Pour son grand oral, Cazeneuve cible Fillon

Le nouveau Premier ministre a profité de son discours de politique générale devant les députés mardi 13 décembre pour attaquer le programme du candidat de la droite et défendre la réussite de la majorité à « protéger les Français ».

15h50 : Bernard Cazeneuve, en costume noir et cravate violette, se rassoit sur les bancs du Palais Bourbon, assoiffé. Le nouveau Premier ministre vient de prononcer un discours de politique générale de 45 minutes devant les députés. En ce mardi 13 décembre, il demande un vote de confiance pour son gouvernement, à deux mois et demi de la fin de la cession parlementaire, et à plus de quatre mois de l’élection présidentielle. À peine cinq mois d’exercice pour Bernard Cazeneuve, qui restera dans l’histoire comme le chef de gouvernement le plus court de la Vème République. Même s’il sait que sa « mission sera brève », il veut « utiliser chaque instant pour préparer l’avenir ». Citant Pierre Mendès France, il dit croire « en la renaissance nationale vigoureuse et rapide ».

 

Aussi proche d’une telle échéance, l’exercice avait des allures de campagne. Une bonne partie du discours de Cazeneuve ressemblait à une adresse directe à François Fillon. Sur les fonctionnaires, sur la santé : le Premier ministre s’est efforcé de montrer la prééminence de la gauche dans la « protection des Français ». « On peut réformer sans abîmer. On peut moderniser sans détruire. » François Fillon peut se sentir visé. Son programme de réforme de la Sécurité sociale faisait dresser sur leur tête les cheveux de ses opposants comme de son propre camp. En premier lieu, son idée de prise en charge par la Sécu des seuls « gros risques ». L’agitation était telle que Fillon a dû écrire lundi une chronique dans Le Figaro pour rassurer.
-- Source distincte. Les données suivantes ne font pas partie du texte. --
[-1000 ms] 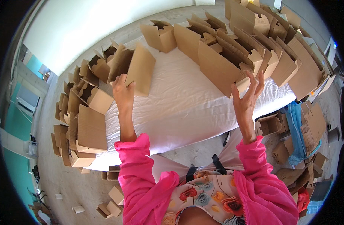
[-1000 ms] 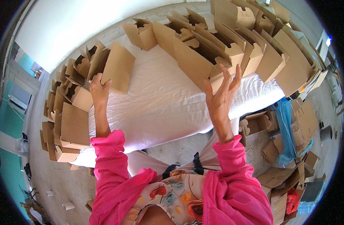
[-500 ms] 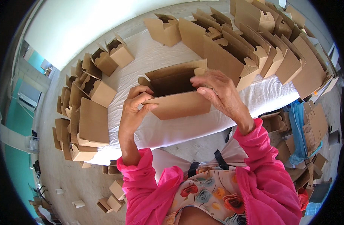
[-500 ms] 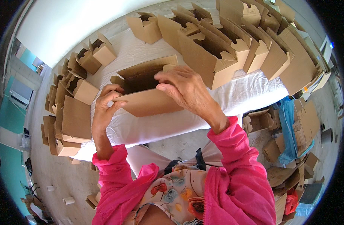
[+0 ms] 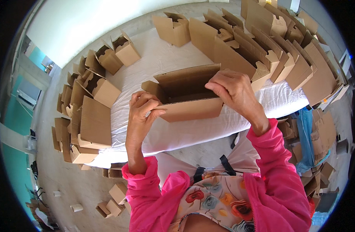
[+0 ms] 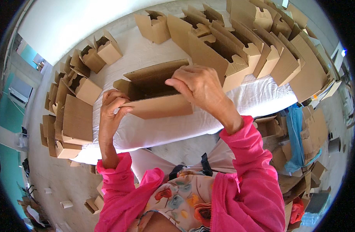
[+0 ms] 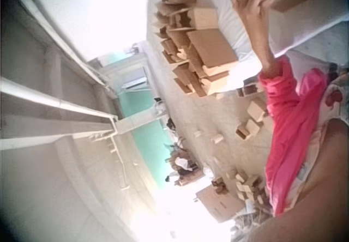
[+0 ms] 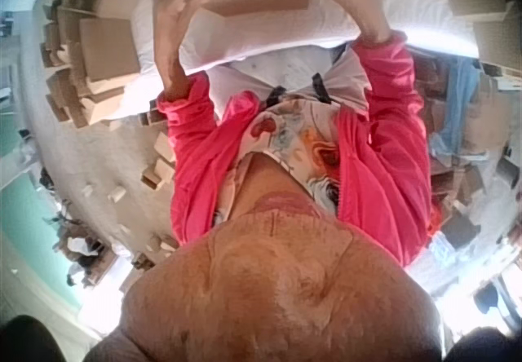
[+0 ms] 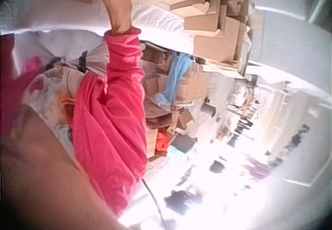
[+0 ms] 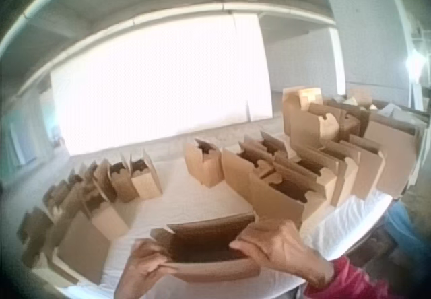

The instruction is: The person places bottles wrapped in plastic into cardboard boxes, one by one, and luego closes the top flaps of each box.

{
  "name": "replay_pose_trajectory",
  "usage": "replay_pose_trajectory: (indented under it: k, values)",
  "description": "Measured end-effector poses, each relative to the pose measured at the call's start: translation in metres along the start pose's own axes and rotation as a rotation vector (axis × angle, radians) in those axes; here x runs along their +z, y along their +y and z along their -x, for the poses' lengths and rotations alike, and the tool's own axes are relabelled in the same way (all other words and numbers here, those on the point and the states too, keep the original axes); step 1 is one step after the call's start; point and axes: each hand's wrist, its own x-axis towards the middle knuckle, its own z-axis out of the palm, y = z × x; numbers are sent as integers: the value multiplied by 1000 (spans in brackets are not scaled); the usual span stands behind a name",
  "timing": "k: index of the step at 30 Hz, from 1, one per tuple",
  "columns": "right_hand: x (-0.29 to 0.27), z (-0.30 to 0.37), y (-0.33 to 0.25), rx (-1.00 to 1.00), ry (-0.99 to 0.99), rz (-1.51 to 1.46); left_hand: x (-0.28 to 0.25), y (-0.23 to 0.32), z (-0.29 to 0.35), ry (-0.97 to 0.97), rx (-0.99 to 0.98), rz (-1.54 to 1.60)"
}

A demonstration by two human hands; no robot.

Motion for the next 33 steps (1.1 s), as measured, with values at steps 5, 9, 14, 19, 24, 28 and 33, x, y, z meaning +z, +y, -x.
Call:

Promis, il n’entend pas “privatiser l’assurance maladie”. Promis, elle “continuera à couvrir les soins comme aujourd’hui”.

Déjà des annonces

Cazeneuve profite de la polémique : « Quand certains, dans cet hémicycle, se situent dans une perspective de déremboursement des dépenses de santé, mon gouvernement, lui, agira inlassablement pour renforcer le droit de nos concitoyens à se faire soigner ». Il rappelle « les valeurs » et « le bilan » de la majorité : le déficit du régime général de la Sécu ramené à 400 millions en 2017 (premier désendettement de l’organisme depuis 2002), création de 31 000 postes de personnel soignant depuis 2012, et une amélioration des conditions de travail à l’hôpital. Le nouveau Premier ministre se permet même d’annoncer quelques mesures pour début 2017. Elles seront destinées à « assurer l’accès des patients aux soins dans les territoires », à « lutter contre les déserts médicaux », et à « inciter les professionnels de santé à y exercer ».
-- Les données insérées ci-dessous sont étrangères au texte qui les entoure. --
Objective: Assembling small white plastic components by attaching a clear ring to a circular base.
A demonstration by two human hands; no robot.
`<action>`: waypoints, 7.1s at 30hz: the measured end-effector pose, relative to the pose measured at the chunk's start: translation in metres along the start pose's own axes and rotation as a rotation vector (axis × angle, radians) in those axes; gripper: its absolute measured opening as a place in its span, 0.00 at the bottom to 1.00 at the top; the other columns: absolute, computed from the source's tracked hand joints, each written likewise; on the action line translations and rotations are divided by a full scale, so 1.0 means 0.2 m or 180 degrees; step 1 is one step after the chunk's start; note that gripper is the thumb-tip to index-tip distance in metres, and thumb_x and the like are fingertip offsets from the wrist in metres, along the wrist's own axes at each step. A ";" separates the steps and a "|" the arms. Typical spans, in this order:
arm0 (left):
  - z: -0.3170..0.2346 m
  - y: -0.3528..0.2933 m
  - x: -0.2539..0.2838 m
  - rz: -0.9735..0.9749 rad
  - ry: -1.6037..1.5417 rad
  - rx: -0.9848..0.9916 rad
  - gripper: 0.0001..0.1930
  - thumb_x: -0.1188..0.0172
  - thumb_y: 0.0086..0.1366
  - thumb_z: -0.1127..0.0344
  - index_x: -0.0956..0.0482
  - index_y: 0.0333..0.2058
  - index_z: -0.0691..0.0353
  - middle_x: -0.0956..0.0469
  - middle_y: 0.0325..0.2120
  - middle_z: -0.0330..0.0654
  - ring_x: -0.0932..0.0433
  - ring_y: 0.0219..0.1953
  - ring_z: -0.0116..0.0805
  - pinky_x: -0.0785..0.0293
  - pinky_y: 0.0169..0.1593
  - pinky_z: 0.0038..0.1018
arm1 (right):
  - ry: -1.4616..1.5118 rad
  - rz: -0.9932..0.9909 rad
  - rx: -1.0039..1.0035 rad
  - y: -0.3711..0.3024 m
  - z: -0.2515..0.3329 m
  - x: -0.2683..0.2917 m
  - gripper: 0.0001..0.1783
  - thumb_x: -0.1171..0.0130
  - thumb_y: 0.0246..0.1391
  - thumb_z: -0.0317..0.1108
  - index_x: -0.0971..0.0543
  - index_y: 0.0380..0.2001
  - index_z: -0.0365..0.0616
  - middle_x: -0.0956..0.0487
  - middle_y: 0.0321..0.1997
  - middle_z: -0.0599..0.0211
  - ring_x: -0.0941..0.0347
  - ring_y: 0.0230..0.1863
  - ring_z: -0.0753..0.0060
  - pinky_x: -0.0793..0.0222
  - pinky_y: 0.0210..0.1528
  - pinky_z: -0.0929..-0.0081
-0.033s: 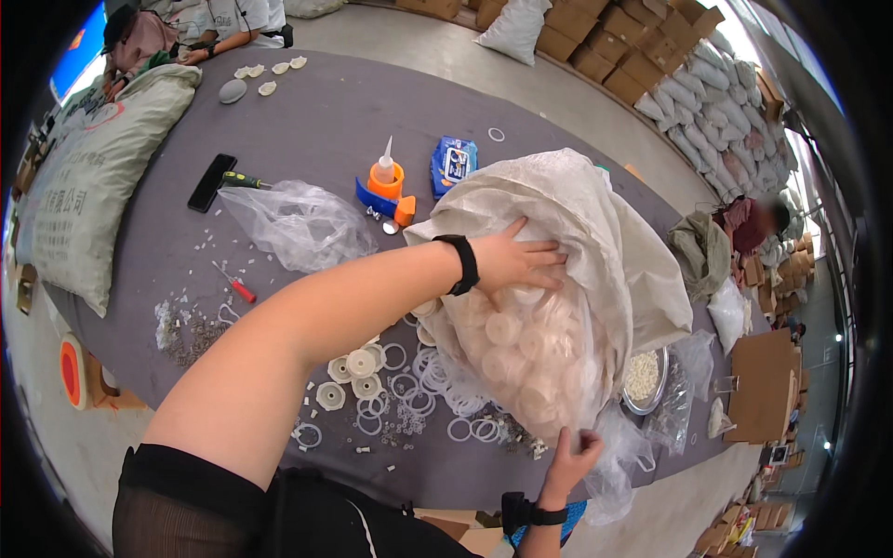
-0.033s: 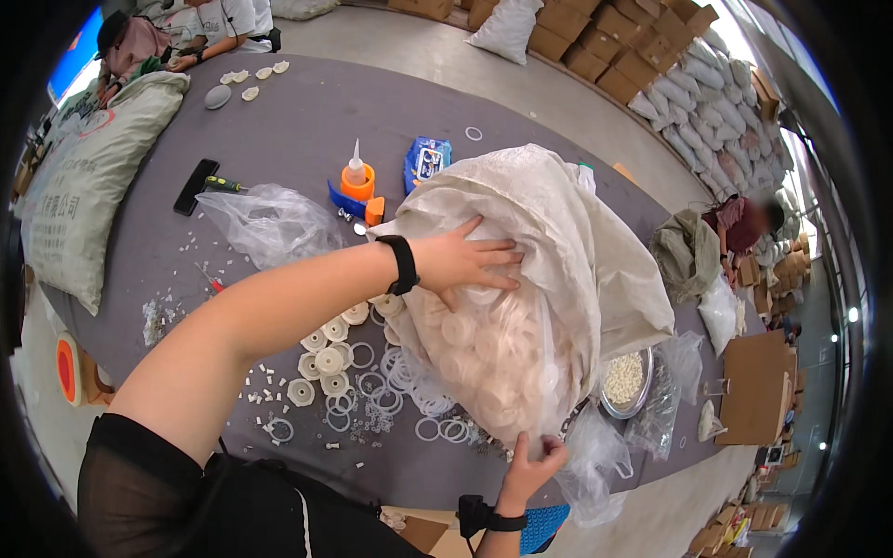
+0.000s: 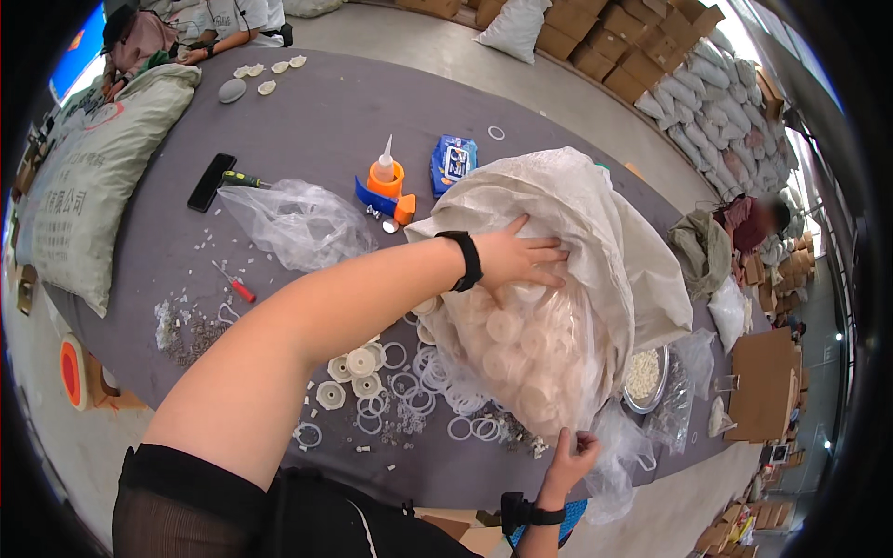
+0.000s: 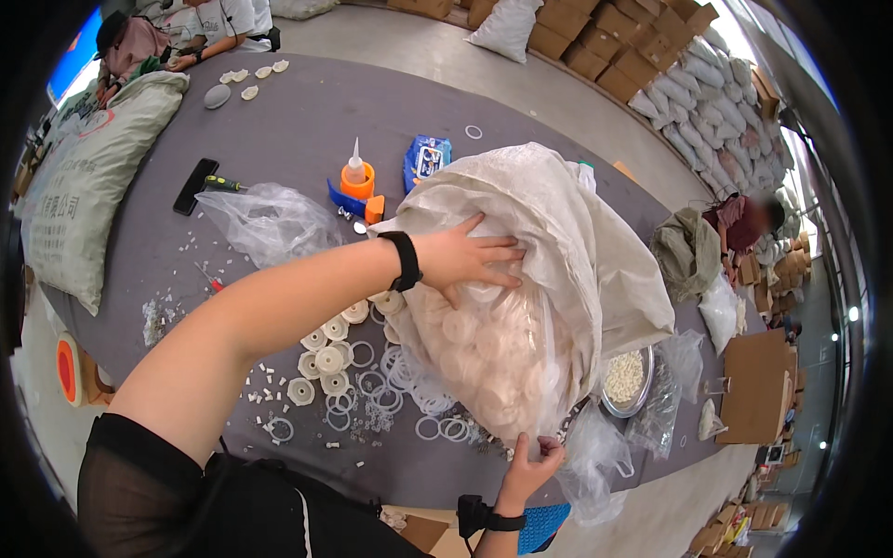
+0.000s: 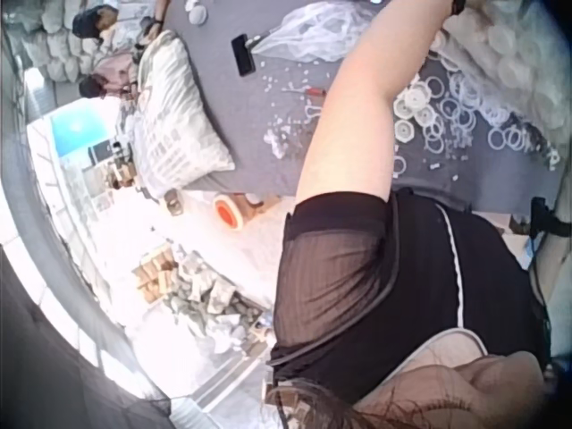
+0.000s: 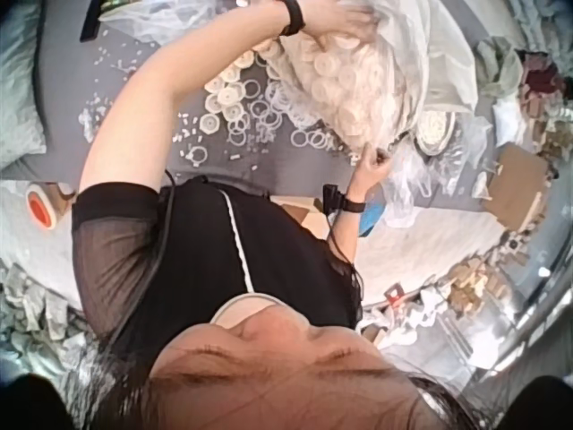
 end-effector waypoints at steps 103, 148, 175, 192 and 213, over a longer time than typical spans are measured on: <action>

Deuxième emportement au perchoir : la critique des 500 000 suppressions de postes de fonctionnaires. « Proposer de supprimer des centaines de milliers de postes de fonctionnaires en quelques mois, c’est remettre tout simplement en cause la capacité de l’Etat à assumer ses missions les plus élémentaires », c’est être condamné à « assurer la sécurité avec moins de policiers et de gendarmes ». Alors même que les agents de l’État sont essentiels dans cette époque bouleversée par le terrorisme islamique. L’occasion de défendre le bilan du gouvernement : 9 000 postes de gendarmes et de policiers créés, 6 235 dans la magistrature… Et ce n’est pas tout. Comment soigner « avec moins de personnel hospitalier » ? Comment éduquer nos enfants « avec moins d’enseignants » ? se demande Cazeneuve. Applaudissements dans l’hémicycle. L’ancien étudiant de Sciences Po Bordeaux a réussi son « grand O ».